◆ **Task brief**:
Repeat only the lines below from the one containing "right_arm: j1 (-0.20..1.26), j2" through the one containing "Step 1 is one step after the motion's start", inclusive, exactly as written.

****************

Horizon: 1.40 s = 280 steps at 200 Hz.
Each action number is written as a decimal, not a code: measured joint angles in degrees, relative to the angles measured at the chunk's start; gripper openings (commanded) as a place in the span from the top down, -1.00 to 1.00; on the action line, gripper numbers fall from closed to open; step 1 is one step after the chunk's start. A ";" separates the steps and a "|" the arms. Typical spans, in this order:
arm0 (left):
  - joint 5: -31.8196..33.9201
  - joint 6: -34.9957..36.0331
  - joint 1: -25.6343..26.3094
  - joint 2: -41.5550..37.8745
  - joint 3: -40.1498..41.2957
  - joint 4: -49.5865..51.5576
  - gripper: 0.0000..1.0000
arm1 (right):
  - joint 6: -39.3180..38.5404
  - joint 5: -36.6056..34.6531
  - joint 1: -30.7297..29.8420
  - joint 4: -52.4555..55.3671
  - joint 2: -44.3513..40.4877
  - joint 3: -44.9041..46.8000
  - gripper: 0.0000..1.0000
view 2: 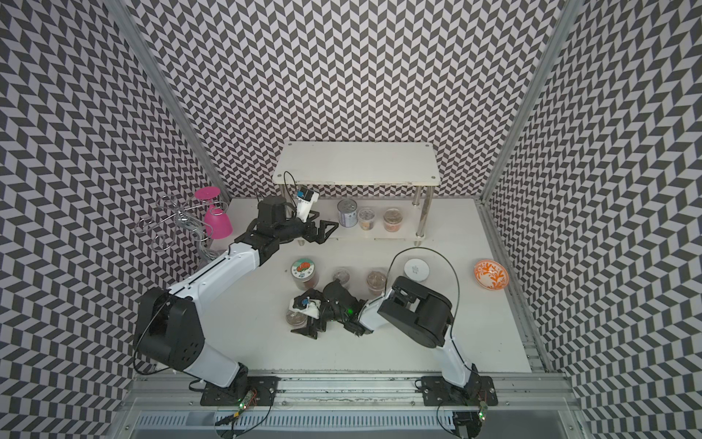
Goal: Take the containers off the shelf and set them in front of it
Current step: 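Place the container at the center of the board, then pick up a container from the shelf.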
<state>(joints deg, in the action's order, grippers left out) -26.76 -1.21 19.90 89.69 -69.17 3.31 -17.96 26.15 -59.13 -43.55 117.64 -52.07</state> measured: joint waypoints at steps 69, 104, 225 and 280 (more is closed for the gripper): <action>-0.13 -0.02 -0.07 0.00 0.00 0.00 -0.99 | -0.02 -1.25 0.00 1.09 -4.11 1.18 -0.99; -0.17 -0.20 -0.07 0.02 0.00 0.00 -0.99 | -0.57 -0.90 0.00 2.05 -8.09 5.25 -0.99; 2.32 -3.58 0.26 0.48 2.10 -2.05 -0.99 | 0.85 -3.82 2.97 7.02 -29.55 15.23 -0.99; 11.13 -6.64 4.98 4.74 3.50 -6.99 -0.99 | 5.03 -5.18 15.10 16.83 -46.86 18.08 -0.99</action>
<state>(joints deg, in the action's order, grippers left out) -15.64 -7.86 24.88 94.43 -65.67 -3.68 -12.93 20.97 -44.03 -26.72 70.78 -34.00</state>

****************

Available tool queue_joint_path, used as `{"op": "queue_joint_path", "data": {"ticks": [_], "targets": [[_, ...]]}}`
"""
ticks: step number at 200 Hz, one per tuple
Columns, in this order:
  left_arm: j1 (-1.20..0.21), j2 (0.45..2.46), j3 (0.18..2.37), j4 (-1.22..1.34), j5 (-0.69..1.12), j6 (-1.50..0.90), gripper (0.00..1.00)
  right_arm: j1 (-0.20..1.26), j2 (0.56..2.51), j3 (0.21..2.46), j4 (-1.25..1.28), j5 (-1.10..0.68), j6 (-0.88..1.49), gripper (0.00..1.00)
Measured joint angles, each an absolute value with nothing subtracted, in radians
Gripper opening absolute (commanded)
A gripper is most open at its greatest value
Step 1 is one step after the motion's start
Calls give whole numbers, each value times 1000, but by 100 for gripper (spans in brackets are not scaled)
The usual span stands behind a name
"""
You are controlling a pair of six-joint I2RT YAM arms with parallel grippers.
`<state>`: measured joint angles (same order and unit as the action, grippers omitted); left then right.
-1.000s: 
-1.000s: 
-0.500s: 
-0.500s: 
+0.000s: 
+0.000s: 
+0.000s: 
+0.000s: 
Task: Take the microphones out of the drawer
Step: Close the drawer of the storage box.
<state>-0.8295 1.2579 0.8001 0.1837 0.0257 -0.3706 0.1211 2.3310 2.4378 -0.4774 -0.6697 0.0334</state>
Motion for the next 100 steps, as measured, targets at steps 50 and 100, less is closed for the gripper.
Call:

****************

◆ **Response to the task**:
  right_arm: j1 (-0.20..1.26), j2 (0.56..2.51), j3 (0.21..2.46), j4 (-1.25..1.28), j5 (-1.10..0.68), j6 (-0.88..1.49), gripper (0.00..1.00)
Measured joint angles, each an absolute value with nothing subtracted, in radians
Gripper opening absolute (commanded)
A gripper is most open at its greatest value
Step 1 is one step after the motion's start

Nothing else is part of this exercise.